The problem |
Below are the entries to work from; restate word for word the portion that opens with the line containing "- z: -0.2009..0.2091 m" and closes with the line containing "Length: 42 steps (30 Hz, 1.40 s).", keeping both.

+++++

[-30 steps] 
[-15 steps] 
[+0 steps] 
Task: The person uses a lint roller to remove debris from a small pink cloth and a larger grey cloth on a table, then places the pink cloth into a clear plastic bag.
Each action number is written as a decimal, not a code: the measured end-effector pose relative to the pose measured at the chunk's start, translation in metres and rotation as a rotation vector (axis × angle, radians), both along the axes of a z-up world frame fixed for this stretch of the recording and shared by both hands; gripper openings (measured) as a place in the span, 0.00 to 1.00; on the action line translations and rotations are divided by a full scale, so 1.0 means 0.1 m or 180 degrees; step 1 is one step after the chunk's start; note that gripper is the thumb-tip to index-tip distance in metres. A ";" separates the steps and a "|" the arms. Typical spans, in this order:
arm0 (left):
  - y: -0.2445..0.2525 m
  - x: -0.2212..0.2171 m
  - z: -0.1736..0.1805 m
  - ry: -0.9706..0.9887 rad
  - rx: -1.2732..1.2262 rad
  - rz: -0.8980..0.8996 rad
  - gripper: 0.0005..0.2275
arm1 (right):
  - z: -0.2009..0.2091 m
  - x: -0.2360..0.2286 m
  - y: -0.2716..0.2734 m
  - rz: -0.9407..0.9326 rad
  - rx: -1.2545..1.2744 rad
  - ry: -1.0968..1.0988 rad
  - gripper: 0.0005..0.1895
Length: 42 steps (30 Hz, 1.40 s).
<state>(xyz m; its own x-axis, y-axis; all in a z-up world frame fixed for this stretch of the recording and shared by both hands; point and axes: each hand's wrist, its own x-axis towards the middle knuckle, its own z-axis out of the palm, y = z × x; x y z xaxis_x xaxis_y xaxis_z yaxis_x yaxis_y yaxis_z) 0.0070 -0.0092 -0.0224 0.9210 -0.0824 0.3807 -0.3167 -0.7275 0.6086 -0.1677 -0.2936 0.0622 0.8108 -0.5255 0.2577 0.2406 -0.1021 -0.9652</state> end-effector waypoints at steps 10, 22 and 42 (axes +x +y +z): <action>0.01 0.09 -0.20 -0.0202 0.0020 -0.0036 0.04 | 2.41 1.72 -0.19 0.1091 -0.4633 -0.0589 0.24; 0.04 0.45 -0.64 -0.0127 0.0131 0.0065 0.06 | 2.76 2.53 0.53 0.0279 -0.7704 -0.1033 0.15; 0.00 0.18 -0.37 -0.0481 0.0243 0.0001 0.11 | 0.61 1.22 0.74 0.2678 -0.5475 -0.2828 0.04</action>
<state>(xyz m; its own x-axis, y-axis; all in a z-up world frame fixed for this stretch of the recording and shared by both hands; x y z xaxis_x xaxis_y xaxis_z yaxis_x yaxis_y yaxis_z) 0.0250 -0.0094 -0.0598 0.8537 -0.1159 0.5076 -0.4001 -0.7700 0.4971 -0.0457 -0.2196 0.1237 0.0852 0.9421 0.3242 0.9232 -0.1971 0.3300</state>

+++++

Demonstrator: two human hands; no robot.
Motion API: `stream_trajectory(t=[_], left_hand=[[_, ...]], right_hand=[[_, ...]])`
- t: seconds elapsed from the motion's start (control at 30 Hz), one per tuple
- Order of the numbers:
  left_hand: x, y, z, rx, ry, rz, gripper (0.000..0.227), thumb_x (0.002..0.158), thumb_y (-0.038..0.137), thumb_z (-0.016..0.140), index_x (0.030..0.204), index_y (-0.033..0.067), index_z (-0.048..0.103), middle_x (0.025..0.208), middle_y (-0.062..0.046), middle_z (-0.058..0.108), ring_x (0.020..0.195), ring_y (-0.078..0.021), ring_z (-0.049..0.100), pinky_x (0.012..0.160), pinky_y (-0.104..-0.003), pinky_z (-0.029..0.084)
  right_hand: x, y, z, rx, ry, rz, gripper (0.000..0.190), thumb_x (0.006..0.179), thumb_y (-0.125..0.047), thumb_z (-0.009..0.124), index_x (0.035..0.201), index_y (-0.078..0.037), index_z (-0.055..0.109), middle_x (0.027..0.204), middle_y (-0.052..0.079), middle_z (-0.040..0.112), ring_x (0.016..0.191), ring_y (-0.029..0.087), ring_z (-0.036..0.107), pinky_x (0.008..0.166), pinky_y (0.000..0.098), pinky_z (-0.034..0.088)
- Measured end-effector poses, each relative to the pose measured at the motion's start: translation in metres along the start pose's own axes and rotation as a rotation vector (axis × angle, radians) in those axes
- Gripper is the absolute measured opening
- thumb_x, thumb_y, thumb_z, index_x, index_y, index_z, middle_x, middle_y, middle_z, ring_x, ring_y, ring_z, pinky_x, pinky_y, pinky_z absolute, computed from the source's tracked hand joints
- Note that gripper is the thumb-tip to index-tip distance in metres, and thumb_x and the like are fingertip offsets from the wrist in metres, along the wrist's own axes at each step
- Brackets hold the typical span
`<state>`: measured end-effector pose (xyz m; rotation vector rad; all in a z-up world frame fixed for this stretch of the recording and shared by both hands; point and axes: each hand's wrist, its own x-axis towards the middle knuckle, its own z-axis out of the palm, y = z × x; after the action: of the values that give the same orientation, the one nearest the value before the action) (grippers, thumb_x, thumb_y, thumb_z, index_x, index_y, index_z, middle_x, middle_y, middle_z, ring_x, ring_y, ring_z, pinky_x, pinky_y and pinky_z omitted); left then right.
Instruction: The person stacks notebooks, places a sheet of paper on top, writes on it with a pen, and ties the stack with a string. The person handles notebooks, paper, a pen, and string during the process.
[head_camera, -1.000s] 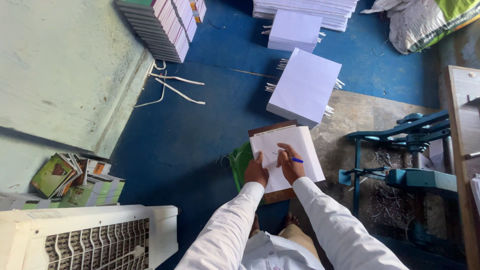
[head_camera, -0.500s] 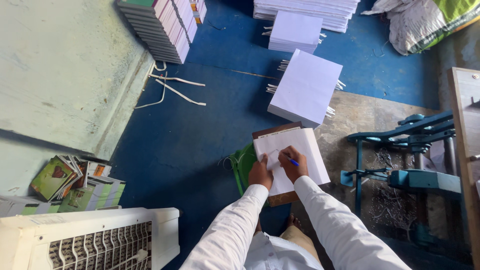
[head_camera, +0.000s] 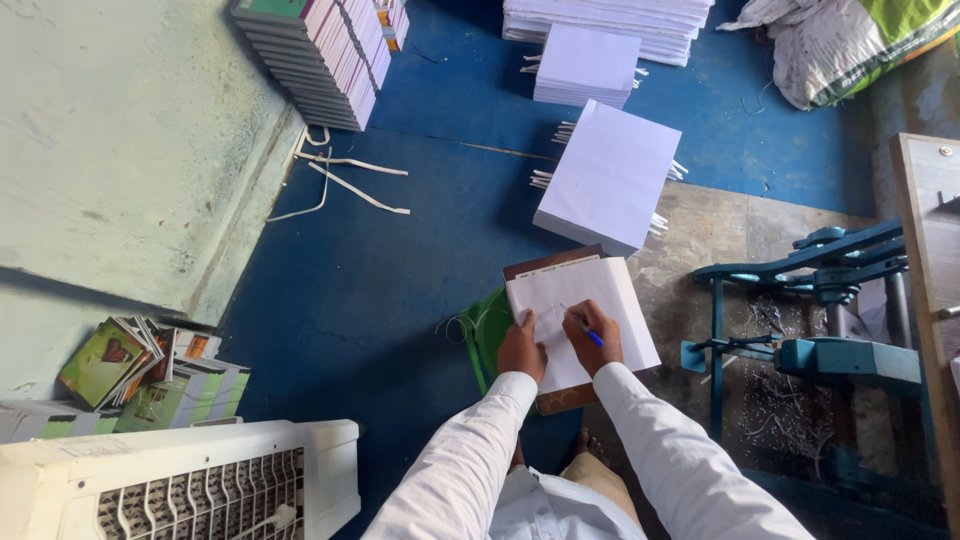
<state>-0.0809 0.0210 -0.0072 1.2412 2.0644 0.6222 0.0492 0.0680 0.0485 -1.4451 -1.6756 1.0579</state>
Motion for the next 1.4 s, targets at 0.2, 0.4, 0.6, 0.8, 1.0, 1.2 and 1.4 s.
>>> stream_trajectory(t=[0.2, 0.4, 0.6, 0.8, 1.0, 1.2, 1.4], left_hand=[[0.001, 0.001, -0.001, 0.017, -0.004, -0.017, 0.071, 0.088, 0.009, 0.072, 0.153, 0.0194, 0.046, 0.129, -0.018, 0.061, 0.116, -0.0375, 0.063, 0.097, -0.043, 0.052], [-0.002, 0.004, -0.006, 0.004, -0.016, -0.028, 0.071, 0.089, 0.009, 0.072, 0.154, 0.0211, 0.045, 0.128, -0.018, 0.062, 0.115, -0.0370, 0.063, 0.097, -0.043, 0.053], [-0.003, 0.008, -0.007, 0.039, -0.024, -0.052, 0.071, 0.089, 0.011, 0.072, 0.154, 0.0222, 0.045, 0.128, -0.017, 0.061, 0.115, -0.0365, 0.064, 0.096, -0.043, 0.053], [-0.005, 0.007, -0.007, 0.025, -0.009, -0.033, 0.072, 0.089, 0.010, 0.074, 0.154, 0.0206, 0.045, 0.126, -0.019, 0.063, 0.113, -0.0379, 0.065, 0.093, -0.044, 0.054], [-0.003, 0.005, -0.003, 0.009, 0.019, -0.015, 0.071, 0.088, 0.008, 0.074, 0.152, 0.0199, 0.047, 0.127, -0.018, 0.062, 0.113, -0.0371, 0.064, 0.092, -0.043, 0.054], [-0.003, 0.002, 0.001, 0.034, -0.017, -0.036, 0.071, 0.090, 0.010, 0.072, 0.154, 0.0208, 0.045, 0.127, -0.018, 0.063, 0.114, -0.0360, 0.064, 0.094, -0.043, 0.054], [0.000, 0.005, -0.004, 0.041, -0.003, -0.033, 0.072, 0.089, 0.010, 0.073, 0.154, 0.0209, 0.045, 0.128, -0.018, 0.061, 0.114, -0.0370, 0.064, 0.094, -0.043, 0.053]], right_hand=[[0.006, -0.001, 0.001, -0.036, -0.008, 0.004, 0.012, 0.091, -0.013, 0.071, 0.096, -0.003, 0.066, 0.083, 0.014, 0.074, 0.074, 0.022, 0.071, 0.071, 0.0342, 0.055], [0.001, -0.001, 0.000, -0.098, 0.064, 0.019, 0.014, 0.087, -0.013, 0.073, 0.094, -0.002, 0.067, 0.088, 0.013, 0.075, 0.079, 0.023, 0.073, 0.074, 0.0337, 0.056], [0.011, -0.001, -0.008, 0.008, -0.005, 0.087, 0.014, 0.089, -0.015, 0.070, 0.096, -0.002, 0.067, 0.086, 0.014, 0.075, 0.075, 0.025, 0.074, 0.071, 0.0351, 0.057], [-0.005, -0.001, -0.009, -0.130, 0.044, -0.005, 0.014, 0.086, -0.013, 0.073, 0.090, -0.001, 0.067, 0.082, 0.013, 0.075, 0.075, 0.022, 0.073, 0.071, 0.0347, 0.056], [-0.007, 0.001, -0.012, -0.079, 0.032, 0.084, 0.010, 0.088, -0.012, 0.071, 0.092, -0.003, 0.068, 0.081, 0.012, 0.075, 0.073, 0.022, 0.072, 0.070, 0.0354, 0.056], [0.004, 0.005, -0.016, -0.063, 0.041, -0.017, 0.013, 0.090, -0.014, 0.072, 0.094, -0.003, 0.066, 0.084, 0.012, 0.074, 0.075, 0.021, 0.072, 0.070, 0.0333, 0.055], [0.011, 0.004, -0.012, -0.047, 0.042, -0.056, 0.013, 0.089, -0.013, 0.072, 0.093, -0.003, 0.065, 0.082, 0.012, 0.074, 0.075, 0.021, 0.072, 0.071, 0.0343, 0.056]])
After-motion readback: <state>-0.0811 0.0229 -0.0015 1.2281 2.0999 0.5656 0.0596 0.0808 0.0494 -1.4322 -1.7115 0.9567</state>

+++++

Written solution |
  - z: -0.2009..0.2091 m
  - x: -0.2360..0.2286 m
  - y: -0.2716..0.2734 m
  - rz: -0.9407..0.9326 rad
  - rx: -1.2545..1.2744 rad
  - ry: -1.0968..1.0988 rad
  - gripper: 0.0005..0.1895
Length: 42 steps (30 Hz, 1.40 s).

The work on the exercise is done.